People experience music by doing physical things that effect their emotions. They dance, sing, clap, move, and more. In the process of doing these things, they become excited, calmed, happy, saddened, aggressive, or tranquil, or any number of other things. A physical response to the stimuls of music occurs which lead to physical and emotional feelings that are then attributed to the music that initiated the participation.
When we ask students to determine a composer’s experessive intent, we are asking them to experience the music according to what they believe the composer meant, based on what response the music evoked. The composer’s expressive intent, so far as it can be determined is constant, no matter who is listneing. The listener determines that intent through the filters of his or her own musical and personal experience, and so it can take on different shadings from person to person, but within the context of what is and what is not found in the music, it will not vary to the degree that serious disagreement is likely to occur.
This process of listener interpretation can be broken down into two parts: what does the composer mean (expressive intent), and what does this music mean to me. In practice, any interpretation, whether that of a listener or a performer, strikes a balance between these two parts. At one extreme are the “authentic” performances in which period instruments are used and every note is nuanced as closely as possible to what scholarship shows the original composer and/or performers did. At the other extreme are those performers for whom every musical work regardless of compoer’s intent, is a vehicle for personal expression. Somewhere in the middle is where students should be taught to inhabit when developing a musical interpretation.
As audience members, we have attended performances displaying both extremes, and many more that found an acceptable balance. I remember when Karl Richter’s performances of Bach were highly regarded by scholars, but were to me dry and dull affairs of works I otherwise enjoyed when conducted by others. On the other hand, I recall a recording Leonard Bernstein made early in his conducting career of the symphony “From the New World” by Dvorak, and thinking it barely resembled what Dvorak wrote for all of Bernstein’s distortions of tempi and dynamics. Thankfully, the dry, dull way of performing Bach and the wrenching excesses of highly romanticized interpretations have faded, and we are privledged to have countless recordings of this great music performed at the highest level.
Now I must answer the question with which I started. Is music an object, and experience, or both? The answer is that it is both, but not in equal parts. It is an experience that must be tempered by objective reason that informs but does not overtake the experience that infuses music with its emotional vitality.
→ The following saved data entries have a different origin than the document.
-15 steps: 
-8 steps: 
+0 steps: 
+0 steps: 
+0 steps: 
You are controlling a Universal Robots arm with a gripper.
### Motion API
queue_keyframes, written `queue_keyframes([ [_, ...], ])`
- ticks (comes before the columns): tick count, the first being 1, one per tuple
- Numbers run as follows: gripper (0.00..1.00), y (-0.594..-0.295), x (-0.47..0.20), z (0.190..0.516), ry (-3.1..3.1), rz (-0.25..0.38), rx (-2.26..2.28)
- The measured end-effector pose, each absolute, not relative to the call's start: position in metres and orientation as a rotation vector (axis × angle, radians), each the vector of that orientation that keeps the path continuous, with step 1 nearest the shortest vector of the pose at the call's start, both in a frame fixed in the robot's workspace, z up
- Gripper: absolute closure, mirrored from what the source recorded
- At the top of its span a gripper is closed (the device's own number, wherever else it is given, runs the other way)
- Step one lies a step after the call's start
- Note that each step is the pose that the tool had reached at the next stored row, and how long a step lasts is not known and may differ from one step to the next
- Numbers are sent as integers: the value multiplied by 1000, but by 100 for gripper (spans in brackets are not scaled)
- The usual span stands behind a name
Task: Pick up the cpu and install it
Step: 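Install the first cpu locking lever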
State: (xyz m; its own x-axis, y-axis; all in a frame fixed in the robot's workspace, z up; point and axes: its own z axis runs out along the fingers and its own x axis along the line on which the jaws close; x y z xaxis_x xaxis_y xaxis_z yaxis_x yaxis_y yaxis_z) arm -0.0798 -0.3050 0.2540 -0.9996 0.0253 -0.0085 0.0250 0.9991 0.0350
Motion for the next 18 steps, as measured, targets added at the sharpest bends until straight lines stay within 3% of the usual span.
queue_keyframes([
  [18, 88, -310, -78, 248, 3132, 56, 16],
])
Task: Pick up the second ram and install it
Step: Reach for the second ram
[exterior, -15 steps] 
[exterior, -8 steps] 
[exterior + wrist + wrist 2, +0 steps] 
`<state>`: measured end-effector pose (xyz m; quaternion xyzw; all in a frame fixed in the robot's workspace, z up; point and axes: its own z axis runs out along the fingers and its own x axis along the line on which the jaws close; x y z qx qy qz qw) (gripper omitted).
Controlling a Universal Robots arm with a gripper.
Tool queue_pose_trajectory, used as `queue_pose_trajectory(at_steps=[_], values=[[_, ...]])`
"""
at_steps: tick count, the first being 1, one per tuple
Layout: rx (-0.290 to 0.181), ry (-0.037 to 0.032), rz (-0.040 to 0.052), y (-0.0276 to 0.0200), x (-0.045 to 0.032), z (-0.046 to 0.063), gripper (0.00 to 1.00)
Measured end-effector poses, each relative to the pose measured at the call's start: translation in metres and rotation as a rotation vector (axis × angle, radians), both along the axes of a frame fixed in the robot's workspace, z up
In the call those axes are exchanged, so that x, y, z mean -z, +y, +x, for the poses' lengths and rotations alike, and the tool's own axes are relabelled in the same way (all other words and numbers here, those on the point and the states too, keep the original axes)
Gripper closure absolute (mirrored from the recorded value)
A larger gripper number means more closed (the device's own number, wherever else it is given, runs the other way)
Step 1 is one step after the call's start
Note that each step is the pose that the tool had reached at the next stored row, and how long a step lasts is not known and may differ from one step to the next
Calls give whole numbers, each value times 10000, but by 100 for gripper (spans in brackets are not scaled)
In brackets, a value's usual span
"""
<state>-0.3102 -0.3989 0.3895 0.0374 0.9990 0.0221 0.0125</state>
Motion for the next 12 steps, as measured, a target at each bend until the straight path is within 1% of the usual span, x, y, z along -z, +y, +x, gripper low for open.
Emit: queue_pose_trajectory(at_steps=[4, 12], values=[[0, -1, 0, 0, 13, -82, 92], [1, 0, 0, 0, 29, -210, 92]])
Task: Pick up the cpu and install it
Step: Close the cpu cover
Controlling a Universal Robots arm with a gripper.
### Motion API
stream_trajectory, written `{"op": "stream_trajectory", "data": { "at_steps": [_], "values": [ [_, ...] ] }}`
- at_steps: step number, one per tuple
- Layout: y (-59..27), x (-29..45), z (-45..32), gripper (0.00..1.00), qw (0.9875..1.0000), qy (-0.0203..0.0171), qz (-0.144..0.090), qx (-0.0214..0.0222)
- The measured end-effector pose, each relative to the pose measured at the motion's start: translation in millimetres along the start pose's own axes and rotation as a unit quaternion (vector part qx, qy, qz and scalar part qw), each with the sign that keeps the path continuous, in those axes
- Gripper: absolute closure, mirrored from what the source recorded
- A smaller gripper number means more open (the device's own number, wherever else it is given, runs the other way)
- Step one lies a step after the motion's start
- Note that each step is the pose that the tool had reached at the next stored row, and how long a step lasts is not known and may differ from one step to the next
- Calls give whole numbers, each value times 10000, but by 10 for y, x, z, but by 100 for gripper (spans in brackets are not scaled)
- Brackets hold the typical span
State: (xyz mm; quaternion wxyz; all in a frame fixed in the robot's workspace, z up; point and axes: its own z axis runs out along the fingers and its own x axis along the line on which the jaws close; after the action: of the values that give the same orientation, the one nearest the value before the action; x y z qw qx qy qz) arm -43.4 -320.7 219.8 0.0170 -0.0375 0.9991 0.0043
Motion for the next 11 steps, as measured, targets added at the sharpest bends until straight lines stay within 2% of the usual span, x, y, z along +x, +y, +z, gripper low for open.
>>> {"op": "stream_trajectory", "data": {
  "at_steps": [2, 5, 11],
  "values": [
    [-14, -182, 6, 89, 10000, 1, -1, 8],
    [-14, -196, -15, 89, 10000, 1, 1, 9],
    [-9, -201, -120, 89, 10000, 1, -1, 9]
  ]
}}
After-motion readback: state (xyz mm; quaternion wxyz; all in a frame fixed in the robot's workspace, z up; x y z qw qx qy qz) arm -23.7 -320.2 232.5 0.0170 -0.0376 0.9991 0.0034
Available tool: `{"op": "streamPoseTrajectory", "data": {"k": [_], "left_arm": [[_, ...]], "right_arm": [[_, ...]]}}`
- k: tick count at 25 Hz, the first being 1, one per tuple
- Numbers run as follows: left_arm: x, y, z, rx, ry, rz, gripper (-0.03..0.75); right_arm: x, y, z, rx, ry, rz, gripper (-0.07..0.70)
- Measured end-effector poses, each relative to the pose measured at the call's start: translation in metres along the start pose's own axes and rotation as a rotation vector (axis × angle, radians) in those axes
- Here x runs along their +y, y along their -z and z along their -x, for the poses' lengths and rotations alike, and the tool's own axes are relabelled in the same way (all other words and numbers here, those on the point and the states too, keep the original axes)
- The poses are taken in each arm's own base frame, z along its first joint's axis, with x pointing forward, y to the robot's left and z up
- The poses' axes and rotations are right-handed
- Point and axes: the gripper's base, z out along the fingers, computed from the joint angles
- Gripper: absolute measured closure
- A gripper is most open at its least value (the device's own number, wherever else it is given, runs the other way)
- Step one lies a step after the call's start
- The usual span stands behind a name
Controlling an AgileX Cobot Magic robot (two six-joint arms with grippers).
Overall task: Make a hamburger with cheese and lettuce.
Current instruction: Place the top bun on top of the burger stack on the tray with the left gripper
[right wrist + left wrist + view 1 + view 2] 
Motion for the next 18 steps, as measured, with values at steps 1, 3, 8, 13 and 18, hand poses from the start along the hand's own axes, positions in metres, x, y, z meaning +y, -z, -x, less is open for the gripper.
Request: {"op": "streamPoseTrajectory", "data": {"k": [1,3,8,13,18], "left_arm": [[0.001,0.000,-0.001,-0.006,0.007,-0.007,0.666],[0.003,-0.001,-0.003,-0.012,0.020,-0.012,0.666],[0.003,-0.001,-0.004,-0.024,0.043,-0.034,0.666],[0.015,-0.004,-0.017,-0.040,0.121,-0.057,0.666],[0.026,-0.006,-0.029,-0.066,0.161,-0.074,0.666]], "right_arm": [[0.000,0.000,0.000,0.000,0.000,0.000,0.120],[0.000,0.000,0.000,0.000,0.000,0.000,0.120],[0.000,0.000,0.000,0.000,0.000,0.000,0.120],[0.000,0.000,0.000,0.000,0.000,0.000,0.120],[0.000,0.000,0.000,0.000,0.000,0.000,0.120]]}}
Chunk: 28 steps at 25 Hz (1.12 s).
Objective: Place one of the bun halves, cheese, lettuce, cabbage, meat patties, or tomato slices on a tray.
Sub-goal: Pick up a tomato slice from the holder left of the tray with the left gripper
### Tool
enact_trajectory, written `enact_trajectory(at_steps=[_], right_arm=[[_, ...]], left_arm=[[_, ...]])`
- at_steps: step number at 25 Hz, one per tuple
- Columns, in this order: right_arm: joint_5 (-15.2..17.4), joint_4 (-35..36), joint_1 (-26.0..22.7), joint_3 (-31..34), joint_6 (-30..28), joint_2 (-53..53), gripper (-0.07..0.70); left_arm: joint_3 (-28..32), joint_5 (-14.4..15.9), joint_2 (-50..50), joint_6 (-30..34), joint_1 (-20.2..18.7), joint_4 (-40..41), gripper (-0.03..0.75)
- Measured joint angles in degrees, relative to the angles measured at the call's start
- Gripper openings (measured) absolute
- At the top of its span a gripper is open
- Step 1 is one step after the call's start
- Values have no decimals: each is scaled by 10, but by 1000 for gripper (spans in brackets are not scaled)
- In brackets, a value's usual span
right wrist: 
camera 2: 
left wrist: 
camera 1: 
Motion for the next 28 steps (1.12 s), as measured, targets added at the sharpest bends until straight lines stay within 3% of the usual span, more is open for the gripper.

Music appreciation teachers can easily err on the side of too much object, and conductors can easily err on the side of too much experience. We need both, but it is critical for every music educator and future music educator to settle this matter for themselves: where in that area between object and experience do I want to be, and how will that decision inform how I teach music to my students. That is a worthwhile and necessary exercise every music educator should complete.